Everything from the top of the data below through the line with "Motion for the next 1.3" should be duplicated exactly, and nothing past it.

##### Material provided #####

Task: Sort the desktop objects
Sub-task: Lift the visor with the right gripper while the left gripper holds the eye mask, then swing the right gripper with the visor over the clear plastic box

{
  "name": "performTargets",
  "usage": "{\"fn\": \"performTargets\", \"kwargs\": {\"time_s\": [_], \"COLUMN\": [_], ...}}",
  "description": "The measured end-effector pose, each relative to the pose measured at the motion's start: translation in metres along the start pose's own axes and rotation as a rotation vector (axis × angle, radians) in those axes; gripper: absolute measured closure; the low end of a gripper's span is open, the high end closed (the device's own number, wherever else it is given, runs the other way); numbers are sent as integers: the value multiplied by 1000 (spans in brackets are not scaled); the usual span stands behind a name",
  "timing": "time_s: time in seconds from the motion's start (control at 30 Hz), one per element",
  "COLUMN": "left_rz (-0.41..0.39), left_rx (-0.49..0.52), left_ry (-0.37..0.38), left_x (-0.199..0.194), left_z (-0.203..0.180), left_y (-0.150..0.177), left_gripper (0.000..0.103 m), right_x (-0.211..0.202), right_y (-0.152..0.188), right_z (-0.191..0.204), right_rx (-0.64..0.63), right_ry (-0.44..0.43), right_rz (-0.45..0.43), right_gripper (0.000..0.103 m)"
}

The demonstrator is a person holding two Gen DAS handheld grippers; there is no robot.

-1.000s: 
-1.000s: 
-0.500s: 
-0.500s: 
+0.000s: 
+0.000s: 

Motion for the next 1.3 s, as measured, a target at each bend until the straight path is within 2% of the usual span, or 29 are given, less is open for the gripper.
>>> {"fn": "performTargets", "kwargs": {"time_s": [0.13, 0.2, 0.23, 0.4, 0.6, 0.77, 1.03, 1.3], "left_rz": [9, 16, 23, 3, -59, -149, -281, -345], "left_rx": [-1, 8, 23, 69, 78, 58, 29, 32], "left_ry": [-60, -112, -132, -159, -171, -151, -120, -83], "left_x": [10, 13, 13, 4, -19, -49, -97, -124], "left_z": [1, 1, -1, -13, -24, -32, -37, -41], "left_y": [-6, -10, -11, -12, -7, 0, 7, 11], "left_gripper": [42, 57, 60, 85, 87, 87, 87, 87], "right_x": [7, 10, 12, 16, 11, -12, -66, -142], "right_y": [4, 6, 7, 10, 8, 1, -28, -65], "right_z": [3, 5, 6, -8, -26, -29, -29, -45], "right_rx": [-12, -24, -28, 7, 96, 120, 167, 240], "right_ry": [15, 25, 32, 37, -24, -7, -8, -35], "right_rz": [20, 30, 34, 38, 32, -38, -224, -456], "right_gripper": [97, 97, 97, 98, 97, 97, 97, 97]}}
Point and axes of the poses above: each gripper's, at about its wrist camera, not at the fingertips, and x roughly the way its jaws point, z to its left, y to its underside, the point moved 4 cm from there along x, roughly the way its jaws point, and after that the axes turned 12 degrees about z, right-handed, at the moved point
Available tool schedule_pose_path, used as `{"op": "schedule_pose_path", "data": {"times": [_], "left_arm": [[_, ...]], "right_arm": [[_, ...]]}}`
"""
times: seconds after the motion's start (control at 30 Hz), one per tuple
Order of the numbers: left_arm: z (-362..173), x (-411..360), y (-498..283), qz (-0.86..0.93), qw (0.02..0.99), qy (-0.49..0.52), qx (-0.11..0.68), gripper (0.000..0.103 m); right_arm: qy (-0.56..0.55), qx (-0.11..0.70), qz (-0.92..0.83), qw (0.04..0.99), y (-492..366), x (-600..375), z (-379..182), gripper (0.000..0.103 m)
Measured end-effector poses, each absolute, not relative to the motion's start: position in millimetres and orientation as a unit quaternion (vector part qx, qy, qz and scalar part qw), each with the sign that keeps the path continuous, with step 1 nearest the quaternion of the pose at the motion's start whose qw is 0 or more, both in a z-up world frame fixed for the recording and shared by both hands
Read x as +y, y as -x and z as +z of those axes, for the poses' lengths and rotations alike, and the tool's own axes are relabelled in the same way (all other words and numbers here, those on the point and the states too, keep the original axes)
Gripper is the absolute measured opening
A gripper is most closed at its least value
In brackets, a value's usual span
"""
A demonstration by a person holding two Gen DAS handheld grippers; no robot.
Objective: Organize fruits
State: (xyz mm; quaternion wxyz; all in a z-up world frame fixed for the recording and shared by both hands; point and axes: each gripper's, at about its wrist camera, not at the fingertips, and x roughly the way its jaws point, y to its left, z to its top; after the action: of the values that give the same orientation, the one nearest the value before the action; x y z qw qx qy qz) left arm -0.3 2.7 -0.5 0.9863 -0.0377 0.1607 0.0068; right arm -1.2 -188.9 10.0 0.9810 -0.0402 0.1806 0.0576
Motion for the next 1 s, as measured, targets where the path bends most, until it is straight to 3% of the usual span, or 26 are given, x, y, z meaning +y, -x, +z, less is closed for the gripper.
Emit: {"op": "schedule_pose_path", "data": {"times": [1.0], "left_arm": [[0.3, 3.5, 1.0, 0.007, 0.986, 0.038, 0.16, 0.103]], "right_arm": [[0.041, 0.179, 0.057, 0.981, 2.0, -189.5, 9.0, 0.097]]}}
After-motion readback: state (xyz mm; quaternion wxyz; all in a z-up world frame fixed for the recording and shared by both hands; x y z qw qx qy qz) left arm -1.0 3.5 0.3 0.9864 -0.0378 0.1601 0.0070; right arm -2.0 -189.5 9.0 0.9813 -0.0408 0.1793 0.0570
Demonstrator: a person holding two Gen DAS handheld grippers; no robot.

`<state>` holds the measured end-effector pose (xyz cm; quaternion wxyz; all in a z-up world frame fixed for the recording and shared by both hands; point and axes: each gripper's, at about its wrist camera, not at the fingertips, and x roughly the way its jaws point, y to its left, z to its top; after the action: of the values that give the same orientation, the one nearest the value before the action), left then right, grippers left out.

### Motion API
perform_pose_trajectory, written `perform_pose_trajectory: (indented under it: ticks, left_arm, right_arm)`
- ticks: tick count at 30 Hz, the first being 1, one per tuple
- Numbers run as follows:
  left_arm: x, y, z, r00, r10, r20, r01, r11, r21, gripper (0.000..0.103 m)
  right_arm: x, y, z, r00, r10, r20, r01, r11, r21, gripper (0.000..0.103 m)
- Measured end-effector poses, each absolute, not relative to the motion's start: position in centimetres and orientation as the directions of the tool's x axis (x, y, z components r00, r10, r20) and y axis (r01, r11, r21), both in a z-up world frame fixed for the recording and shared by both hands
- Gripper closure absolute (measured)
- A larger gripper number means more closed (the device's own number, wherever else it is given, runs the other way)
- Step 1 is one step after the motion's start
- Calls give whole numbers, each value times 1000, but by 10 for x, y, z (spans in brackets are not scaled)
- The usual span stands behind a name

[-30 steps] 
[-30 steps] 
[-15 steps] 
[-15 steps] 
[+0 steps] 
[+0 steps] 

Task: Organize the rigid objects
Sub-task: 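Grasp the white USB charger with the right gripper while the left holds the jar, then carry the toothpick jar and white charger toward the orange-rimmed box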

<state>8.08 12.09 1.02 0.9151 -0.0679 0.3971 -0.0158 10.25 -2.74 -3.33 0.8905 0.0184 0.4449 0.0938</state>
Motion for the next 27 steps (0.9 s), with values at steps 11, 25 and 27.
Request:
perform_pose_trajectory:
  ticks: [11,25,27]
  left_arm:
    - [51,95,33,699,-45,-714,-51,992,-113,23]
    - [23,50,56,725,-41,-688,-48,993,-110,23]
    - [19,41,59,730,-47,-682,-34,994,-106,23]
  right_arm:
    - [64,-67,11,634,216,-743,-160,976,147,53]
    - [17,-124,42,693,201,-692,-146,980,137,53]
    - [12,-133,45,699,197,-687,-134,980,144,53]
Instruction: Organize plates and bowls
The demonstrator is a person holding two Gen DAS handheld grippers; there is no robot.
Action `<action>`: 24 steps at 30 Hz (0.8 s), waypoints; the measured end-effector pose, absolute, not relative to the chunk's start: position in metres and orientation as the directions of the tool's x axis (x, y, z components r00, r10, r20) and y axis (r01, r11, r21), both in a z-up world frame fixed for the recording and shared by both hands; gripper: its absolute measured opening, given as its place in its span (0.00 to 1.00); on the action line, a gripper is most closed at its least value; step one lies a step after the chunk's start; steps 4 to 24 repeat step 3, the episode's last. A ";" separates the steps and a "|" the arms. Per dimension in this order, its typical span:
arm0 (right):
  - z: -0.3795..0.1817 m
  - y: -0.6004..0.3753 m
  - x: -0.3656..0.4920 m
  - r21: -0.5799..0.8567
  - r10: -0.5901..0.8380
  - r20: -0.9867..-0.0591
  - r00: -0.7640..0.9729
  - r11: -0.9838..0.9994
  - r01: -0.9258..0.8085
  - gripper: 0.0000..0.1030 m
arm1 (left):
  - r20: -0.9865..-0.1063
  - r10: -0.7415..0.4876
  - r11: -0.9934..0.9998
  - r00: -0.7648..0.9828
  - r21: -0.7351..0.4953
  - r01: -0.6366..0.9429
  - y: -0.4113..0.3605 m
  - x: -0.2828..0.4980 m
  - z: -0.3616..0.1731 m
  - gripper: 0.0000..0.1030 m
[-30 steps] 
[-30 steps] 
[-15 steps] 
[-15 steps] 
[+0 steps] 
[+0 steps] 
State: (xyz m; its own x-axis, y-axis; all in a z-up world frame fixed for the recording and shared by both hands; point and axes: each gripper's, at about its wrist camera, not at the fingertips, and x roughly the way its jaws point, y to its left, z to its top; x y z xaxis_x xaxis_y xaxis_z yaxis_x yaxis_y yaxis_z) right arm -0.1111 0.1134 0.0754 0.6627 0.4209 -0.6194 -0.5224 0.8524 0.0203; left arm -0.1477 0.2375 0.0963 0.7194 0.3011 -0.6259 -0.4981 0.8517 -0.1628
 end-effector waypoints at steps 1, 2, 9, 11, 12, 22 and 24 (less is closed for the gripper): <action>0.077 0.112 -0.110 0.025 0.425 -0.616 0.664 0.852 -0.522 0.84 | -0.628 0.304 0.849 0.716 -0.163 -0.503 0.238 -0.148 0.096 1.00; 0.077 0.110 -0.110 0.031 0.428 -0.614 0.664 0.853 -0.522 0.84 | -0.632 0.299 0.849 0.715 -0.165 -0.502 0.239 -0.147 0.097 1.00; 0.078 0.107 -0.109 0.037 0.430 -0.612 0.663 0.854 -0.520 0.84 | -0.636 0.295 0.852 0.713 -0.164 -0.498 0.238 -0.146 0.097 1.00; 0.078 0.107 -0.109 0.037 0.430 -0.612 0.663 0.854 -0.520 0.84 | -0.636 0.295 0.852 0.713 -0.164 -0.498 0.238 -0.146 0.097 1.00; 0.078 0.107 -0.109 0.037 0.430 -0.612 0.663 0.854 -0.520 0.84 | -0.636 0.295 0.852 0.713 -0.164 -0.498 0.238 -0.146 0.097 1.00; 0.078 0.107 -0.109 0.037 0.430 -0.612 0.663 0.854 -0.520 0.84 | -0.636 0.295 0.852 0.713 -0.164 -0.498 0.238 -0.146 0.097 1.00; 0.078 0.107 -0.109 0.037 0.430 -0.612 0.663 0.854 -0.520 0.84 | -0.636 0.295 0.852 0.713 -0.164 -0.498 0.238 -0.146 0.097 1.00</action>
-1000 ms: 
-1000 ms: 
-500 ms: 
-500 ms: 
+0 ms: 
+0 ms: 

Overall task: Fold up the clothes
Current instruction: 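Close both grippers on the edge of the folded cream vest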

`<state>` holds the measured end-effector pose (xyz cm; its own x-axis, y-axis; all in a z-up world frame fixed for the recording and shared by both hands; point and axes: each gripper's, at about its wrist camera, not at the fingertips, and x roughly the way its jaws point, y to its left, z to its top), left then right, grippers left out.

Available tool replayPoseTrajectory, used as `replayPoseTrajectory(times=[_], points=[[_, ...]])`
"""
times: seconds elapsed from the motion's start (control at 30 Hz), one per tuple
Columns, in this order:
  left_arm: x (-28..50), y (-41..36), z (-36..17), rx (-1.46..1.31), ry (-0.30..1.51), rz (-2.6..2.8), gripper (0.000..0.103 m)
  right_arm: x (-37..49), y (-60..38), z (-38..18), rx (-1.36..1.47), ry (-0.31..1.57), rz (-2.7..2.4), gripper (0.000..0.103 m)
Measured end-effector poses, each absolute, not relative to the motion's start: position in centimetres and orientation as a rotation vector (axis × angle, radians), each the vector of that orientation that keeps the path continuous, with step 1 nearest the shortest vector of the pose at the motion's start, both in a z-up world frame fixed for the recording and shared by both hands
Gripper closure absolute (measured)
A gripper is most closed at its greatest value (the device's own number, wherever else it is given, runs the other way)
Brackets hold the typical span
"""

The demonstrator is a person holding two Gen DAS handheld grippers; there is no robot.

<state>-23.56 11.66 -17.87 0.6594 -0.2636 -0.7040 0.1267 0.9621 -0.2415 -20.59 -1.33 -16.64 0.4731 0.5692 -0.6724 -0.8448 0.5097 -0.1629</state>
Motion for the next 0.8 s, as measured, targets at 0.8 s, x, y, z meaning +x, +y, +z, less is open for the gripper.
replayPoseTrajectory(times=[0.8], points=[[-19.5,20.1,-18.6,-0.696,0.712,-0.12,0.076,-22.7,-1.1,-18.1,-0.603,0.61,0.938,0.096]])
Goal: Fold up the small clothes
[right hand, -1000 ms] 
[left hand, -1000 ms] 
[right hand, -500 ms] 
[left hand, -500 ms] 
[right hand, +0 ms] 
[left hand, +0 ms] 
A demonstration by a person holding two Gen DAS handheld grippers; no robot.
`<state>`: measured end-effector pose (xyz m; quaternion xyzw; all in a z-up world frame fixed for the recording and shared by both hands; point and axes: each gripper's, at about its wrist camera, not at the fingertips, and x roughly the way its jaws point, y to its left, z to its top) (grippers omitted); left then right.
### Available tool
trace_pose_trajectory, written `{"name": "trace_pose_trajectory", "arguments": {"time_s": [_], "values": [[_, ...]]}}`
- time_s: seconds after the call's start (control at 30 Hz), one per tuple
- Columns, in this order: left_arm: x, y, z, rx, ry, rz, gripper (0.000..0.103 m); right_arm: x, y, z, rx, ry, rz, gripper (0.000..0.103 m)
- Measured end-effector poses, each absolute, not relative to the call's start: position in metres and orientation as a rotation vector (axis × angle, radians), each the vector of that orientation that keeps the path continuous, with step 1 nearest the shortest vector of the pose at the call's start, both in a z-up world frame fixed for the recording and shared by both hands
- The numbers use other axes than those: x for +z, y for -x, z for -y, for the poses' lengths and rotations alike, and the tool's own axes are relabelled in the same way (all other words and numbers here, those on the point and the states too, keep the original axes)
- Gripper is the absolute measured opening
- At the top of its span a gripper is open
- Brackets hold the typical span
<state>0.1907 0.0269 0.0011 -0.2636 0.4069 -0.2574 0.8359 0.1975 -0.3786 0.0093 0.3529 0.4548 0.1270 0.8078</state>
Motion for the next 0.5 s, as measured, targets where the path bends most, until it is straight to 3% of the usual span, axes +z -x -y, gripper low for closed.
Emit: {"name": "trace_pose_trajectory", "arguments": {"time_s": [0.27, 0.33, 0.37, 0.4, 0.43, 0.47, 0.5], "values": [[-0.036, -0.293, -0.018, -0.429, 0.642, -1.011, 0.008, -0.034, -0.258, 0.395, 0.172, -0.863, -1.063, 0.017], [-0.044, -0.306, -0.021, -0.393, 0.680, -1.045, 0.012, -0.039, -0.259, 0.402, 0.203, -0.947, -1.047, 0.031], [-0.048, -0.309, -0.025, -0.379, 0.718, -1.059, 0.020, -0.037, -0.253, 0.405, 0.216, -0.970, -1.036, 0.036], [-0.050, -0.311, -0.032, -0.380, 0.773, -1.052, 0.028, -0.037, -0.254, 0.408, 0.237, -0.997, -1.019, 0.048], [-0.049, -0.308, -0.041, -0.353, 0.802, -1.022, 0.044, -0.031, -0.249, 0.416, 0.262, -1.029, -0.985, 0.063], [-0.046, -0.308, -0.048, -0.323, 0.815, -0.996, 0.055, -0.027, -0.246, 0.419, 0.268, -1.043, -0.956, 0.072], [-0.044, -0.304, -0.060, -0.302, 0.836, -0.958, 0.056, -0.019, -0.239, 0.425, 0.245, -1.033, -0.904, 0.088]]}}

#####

- **Answer section**:
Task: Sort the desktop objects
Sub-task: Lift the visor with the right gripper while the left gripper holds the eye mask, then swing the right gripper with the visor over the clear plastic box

{
  "name": "performTargets",
  "usage": "{\"fn\": \"performTargets\", \"kwargs\": {\"time_s\": [_], \"COLUMN\": [_], ...}}",
  "description": "The measured end-effector pose, each relative to the pose measured at the motion's start: translation in metres along the start pose's own axes and rotation as a rotation vector (axis × angle, radians) in those axes; gripper: absolute measured closure; the low end of a gripper's span is open, the high end closed (the device's own number, wherever else it is given, runs the other way); numbers are sent as integers: the value multiplied by 1000 (spans in brackets are not scaled); the usual span stands behind a name",
  "timing": "time_s: time in seconds from the motion's start (control at 30 Hz), one per element",
  "COLUMN": "left_rz (-0.41..0.39), left_rx (-0.49..0.52), left_ry (-0.37..0.38), left_x (-0.199..0.194), left_z (-0.203..0.180), left_y (-0.150..0.177), left_gripper (0.000..0.103 m), right_x (-0.211..0.202), right_y (-0.152..0.188), right_z (-0.191..0.204), right_rx (-0.64..0.63), right_ry (-0.44..0.43), right_rz (-0.45..0.43), right_gripper (0.000..0.103 m)"
}

The demonstrator is a person holding two Gen DAS handheld grippers; there is no robot.

-1.000s: 
-1.000s: 
-0.500s: 
-0.500s: 
+0.000s: 
+0.000s: 

Motion for the next 1.3 s, as measured, a target at each bend until the straight path is within 2% of the usual span, or 29 are given, less is open for the gripper.

There's nothing more to this exercise.